TASK BRIEF
Among the entries below, find the lines with the word "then" and copy them.

Data entries
· · · · ·

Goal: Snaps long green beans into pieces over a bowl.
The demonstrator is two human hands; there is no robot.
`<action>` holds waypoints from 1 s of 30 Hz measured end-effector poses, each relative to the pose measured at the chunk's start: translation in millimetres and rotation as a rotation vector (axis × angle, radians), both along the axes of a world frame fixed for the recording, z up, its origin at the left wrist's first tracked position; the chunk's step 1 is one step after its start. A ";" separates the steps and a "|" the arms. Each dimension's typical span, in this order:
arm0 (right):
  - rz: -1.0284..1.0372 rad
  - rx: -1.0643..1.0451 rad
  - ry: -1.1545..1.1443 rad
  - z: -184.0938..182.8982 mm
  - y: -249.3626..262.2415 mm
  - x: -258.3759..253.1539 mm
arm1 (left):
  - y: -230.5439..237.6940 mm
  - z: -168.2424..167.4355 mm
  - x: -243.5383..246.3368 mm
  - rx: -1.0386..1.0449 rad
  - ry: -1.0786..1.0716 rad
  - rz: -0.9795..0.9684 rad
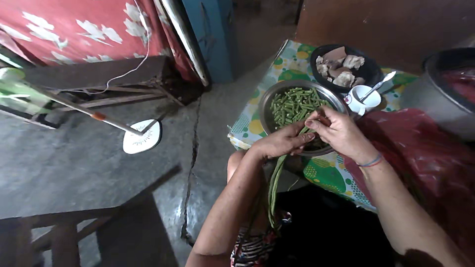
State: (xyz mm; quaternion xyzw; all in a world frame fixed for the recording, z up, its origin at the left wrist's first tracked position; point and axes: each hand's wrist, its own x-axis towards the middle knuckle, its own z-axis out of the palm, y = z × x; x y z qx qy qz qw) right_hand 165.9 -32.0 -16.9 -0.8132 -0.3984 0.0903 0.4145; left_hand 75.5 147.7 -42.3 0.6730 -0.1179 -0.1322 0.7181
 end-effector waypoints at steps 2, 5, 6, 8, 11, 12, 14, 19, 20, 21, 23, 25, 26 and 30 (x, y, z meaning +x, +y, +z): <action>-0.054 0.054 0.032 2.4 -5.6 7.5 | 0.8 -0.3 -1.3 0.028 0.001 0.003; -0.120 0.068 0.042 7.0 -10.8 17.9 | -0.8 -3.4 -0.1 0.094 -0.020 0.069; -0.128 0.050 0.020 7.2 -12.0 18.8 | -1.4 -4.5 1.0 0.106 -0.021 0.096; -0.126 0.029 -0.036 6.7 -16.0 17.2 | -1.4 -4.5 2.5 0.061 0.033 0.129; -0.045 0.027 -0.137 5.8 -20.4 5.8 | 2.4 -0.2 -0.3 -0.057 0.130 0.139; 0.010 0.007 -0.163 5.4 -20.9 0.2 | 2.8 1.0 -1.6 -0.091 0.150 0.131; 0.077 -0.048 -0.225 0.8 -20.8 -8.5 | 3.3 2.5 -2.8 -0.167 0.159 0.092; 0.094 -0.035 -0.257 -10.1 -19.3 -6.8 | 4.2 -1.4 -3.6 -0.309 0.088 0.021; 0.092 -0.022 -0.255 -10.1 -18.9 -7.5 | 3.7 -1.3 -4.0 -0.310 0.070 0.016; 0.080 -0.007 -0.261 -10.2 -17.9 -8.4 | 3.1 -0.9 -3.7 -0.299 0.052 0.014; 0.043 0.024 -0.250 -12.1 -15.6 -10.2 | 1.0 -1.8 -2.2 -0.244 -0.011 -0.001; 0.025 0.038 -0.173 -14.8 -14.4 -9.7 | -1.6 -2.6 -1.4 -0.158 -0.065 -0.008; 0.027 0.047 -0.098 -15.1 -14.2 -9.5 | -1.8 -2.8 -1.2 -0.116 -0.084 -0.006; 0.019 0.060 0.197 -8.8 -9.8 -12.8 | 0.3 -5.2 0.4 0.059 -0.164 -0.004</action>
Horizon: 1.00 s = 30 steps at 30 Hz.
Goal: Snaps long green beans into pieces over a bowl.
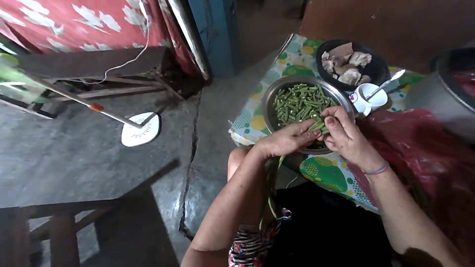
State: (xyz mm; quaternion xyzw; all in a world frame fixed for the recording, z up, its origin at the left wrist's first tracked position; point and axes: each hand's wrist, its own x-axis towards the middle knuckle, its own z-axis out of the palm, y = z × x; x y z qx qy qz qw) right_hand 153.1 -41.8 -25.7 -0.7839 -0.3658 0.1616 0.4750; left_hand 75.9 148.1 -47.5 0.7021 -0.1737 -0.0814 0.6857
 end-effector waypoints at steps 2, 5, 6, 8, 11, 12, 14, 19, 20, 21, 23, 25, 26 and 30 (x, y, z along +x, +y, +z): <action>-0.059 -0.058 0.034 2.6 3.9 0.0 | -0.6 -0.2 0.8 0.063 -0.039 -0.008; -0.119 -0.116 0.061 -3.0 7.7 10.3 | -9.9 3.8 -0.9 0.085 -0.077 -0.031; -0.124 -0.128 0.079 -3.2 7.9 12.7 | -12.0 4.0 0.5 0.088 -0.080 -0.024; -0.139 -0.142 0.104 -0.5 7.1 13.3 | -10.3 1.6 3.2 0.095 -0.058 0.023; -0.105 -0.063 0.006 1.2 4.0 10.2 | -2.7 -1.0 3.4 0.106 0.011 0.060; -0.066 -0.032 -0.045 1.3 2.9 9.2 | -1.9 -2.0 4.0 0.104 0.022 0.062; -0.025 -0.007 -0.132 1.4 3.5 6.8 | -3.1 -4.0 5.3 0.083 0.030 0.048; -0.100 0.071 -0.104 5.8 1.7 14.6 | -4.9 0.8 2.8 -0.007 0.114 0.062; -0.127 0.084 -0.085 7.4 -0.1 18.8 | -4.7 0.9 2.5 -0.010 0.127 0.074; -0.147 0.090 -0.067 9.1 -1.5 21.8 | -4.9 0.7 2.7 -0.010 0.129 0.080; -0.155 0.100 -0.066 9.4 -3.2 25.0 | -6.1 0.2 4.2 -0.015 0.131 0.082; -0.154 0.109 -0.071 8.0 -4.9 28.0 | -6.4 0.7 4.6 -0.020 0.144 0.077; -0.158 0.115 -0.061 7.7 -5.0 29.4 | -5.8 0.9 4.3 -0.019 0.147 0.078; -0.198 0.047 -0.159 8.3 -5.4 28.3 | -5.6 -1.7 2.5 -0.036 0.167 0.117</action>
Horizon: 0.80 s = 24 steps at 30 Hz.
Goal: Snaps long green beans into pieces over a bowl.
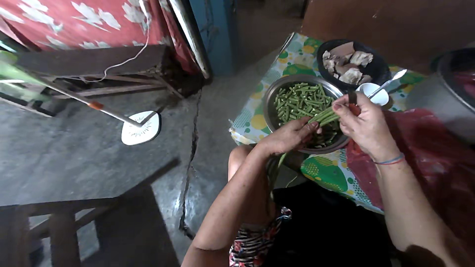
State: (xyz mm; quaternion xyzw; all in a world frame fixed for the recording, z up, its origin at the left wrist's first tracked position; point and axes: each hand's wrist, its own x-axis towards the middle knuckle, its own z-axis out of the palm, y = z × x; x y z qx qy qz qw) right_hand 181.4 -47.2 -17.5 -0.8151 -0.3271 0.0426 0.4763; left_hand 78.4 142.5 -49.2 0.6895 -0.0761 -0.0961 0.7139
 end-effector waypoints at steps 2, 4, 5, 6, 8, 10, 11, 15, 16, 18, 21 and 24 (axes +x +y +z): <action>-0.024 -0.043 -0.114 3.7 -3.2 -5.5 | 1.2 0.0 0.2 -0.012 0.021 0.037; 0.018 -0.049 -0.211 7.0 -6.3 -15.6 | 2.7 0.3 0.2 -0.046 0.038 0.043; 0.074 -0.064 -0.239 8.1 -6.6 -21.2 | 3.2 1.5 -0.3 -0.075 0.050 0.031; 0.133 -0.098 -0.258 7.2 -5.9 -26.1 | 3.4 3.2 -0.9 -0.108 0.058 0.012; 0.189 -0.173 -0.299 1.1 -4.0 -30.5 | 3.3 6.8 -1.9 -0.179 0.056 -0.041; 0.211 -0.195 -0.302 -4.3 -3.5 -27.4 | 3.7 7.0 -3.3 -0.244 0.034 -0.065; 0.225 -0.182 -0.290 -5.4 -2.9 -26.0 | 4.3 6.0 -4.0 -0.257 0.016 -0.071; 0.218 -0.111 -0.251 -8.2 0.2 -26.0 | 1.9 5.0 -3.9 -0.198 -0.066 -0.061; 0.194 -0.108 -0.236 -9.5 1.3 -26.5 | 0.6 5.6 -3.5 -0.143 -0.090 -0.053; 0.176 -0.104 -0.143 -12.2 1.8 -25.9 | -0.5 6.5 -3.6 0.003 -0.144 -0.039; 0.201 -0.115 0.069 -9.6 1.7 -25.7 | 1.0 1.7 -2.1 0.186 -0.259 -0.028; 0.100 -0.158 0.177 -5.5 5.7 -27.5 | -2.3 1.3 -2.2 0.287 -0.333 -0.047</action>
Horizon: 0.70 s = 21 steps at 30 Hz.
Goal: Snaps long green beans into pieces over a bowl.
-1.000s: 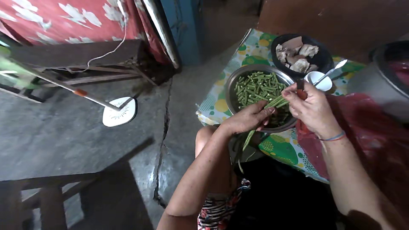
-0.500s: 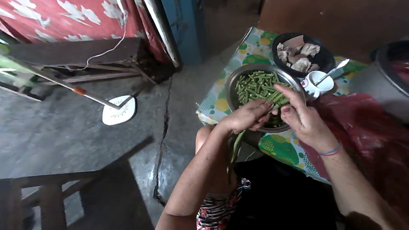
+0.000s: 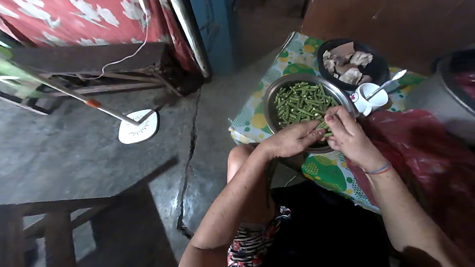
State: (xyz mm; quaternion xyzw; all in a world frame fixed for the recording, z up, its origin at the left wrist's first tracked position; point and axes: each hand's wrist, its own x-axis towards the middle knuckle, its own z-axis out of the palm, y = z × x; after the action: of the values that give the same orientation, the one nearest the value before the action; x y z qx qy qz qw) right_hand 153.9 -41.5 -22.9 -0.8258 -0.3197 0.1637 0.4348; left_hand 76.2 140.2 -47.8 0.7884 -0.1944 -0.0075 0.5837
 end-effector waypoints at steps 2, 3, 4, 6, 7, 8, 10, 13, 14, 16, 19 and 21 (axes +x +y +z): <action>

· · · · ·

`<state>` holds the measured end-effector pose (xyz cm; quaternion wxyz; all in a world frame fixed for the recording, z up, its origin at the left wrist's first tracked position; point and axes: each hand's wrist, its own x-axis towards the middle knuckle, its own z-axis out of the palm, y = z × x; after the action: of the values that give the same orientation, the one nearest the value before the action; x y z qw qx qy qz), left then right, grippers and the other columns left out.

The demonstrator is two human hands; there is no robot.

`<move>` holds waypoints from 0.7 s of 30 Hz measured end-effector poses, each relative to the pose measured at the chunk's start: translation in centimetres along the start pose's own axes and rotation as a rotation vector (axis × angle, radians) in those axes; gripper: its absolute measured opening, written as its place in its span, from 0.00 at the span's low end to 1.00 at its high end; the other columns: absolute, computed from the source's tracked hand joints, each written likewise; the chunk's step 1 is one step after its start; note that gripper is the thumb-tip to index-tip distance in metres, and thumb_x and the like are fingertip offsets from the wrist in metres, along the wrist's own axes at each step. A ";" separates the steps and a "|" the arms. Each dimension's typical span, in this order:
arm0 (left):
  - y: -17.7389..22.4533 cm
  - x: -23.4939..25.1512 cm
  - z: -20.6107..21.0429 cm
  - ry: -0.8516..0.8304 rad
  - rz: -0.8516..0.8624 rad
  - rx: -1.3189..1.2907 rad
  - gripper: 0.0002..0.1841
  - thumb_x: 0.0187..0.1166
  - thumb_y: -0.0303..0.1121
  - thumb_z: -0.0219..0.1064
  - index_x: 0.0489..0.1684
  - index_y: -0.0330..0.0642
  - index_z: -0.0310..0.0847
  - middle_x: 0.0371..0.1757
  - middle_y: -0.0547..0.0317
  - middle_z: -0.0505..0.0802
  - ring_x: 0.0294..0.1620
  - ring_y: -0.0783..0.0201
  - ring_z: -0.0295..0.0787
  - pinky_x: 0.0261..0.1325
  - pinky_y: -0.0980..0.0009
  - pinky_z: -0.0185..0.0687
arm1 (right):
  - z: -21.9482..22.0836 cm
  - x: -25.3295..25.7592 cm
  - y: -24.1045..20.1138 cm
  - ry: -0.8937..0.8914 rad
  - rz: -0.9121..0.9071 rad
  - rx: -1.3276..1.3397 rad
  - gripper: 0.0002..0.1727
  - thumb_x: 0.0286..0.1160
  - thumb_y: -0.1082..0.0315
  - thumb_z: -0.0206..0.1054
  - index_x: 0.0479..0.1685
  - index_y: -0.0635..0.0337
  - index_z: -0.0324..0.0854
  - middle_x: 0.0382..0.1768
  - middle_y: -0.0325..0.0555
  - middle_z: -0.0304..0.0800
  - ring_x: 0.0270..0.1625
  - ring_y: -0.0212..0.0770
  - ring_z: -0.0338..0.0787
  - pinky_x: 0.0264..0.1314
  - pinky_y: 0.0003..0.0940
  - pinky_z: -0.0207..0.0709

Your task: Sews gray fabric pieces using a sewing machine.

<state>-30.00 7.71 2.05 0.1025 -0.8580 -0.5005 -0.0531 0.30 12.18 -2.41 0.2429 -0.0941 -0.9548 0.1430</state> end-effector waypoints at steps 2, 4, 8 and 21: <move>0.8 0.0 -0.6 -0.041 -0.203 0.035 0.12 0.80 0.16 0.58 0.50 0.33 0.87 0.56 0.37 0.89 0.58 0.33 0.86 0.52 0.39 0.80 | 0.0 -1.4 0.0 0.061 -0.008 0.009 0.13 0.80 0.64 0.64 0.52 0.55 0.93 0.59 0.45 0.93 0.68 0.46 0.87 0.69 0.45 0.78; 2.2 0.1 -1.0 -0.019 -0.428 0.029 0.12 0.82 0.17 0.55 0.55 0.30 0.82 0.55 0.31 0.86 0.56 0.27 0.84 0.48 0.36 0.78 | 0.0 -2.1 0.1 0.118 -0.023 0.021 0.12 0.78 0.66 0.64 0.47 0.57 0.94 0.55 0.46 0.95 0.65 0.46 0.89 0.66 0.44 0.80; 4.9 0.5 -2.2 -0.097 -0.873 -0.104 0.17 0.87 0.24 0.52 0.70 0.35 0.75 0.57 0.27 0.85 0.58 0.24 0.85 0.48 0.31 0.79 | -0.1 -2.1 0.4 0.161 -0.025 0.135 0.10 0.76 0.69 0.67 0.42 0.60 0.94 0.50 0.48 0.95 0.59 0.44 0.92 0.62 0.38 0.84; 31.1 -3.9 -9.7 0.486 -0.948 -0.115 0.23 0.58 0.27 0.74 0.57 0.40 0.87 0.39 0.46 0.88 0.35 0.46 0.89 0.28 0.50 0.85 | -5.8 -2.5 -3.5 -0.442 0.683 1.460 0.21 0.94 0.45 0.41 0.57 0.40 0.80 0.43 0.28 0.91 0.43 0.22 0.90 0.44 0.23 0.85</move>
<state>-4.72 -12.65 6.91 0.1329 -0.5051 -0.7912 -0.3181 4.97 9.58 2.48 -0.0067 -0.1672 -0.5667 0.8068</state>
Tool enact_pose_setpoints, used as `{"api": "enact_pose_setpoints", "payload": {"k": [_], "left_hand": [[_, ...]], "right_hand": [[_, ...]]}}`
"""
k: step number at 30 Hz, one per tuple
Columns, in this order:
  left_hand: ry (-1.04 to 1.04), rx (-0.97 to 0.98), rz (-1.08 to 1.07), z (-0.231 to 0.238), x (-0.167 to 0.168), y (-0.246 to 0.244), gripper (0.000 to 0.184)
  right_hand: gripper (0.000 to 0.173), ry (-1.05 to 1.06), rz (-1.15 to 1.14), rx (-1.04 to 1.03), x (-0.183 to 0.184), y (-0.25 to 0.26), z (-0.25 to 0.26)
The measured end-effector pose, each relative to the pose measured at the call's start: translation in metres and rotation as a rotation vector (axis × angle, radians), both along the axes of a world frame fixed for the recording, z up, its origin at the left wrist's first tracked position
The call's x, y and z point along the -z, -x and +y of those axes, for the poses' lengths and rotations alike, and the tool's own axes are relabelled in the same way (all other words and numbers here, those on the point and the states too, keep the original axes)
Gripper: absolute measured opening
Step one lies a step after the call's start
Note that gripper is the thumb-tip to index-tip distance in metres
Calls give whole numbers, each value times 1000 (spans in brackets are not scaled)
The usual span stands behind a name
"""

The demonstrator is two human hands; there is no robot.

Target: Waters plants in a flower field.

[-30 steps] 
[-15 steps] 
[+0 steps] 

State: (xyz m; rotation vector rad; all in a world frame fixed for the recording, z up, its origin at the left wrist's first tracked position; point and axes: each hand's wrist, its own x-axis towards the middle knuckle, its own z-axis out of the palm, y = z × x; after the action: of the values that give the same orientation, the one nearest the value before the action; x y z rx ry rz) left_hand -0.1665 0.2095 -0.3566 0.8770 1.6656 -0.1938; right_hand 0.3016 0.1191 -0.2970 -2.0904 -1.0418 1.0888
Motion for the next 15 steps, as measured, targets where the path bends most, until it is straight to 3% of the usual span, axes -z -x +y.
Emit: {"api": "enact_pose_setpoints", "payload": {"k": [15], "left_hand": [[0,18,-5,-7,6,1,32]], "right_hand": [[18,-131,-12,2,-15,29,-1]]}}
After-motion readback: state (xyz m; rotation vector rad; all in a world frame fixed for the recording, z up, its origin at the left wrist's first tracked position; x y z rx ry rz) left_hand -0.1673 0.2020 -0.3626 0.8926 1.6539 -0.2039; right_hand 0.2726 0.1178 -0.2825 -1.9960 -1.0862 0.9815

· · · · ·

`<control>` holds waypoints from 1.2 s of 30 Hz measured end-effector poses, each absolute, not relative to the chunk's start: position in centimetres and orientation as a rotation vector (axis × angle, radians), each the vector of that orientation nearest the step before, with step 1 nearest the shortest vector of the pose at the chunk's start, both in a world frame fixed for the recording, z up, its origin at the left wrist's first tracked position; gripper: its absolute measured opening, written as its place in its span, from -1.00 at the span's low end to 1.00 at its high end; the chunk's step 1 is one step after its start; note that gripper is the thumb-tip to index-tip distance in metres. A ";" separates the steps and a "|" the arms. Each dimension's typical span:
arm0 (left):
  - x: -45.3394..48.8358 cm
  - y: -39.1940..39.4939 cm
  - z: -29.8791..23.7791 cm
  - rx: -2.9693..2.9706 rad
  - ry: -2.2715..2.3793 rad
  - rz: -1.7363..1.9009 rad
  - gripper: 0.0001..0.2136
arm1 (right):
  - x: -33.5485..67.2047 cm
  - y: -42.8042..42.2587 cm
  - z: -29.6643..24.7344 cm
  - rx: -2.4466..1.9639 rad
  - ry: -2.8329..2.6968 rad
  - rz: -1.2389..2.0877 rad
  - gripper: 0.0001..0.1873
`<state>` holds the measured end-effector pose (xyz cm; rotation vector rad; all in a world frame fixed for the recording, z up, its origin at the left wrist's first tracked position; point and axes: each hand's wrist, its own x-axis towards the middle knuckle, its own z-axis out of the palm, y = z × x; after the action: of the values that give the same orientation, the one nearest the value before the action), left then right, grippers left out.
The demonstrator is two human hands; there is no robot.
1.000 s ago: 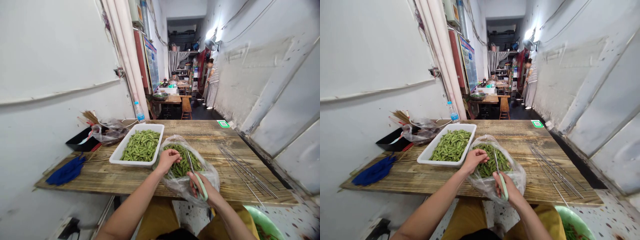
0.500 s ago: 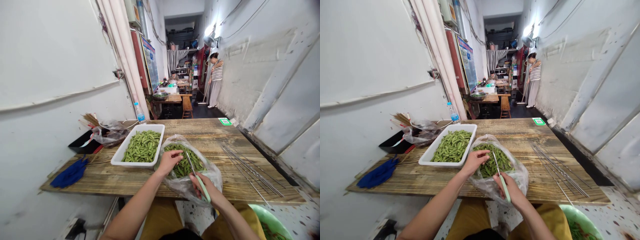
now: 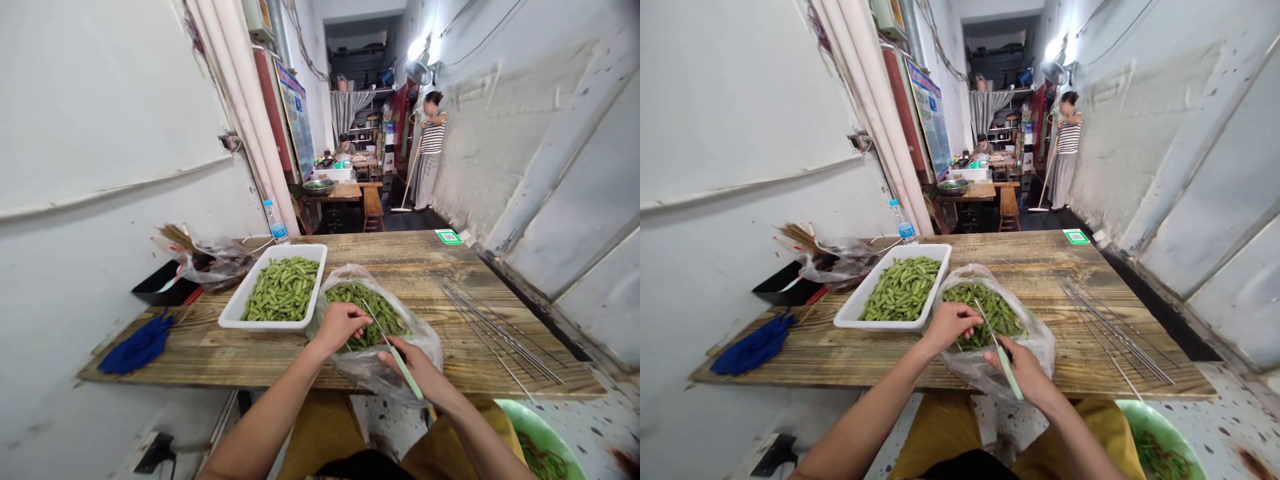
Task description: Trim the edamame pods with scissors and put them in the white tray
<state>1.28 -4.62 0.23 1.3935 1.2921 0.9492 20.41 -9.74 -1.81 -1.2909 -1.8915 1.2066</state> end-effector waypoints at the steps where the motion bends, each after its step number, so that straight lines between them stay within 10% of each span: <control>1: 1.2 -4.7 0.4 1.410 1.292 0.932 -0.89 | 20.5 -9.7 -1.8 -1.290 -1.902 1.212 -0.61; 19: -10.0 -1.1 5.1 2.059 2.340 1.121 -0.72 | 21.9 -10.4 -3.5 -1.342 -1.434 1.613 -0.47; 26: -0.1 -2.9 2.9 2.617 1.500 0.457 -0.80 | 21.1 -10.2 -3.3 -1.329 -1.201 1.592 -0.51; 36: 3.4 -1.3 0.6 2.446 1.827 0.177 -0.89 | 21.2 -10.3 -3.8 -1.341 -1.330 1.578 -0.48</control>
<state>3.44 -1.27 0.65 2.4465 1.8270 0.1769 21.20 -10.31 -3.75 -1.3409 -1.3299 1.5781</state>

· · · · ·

ANSWER BOX
`<state>` holds the measured end-effector pose (xyz cm; quaternion wxyz; all in a world frame fixed for the recording, z up, its origin at the left wrist's first tracked position; point and axes: each hand's wrist, its own x-axis towards the middle knuckle, its own z-axis out of the palm, y = z × x; after the action: of the values that give the same orientation, the one nearest the value before the action; x y z qw qx qy qz), left then right, grippers and the other columns left out.
`<state>` holds the measured end-effector pose (xyz cm; rotation vector rad; all in a world frame fixed for the recording, z up, its origin at the left wrist's first tracked position; point and axes: each hand's wrist, its own x-axis towards the middle knuckle, its own z-axis out of the palm, y = z × x; after the action: of the values that give the same orientation, the one nearest the value before the action), left then right, grippers left out.

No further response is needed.